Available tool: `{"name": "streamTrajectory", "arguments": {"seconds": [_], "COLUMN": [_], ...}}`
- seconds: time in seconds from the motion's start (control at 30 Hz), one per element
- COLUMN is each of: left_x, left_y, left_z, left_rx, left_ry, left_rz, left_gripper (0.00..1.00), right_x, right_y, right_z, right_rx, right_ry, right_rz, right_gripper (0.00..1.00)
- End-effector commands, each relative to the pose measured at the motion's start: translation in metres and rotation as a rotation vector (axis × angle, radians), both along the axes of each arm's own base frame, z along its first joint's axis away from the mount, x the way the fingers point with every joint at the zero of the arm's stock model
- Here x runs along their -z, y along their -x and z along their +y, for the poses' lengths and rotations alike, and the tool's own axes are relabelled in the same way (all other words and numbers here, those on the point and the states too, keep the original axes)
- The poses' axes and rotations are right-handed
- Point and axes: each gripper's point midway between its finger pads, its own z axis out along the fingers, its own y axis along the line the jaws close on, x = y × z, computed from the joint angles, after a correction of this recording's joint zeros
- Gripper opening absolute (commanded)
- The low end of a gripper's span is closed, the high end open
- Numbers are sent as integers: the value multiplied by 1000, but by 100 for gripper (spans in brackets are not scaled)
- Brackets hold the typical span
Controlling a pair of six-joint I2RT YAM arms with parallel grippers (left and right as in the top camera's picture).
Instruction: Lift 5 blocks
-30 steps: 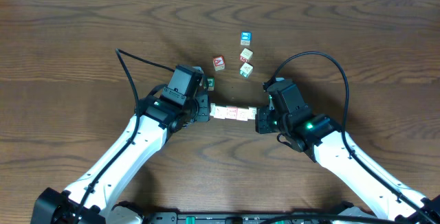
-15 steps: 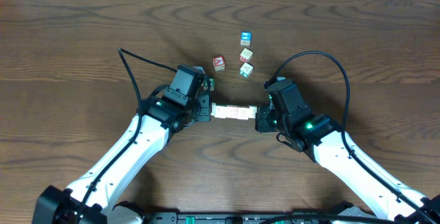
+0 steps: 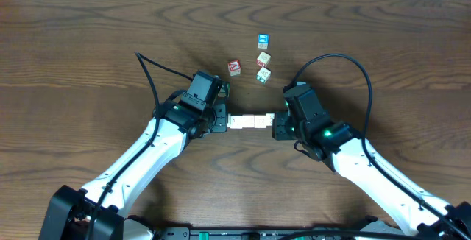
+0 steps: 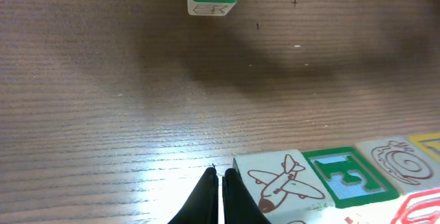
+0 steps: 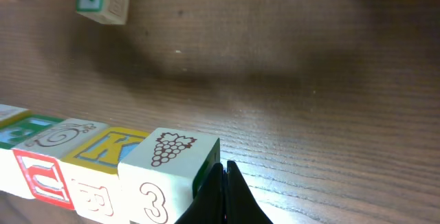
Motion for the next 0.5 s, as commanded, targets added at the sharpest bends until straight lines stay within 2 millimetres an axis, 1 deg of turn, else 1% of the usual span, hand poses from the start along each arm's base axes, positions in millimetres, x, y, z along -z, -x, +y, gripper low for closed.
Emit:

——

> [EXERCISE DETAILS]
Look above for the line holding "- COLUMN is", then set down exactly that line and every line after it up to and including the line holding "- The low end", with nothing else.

> [OUTPUT FOR THIS TASK]
- COLUMN is each of: left_x, left_y, left_z, left_rx, left_ry, left_rz, left_gripper (0.00..1.00), right_x, right_y, right_z, right_rx, right_ry, right_rz, right_gripper (0.00..1.00)
- End-effector commands, each relative to the pose measured at the motion's start: translation in metres and rotation as a rotation vector (axis × angle, radians), both along the axes of each arm's own base frame, z along its first joint's axis away from the mount, x the way the fingers point with every joint at the zero of the arm's stock model
- Here x runs along their -z, y along their -x and z along their +y, for the poses' lengths and rotations alike, and the tool's own axes are relabelled in the same way (all other words and numbers here, those on the point and the states too, keep the original axes)
- The poses' axes and rotations are right-handed
- Point and axes: each gripper's point midway between its finger pads, its own z axis out along the fingers, its own y axis along the line the jaws close on, x = y × z, computed from the joint angles, after a correction of this recording's joint zeros
- Gripper opening absolute (commanded)
- The low end of a gripper's span is closed, the high end open

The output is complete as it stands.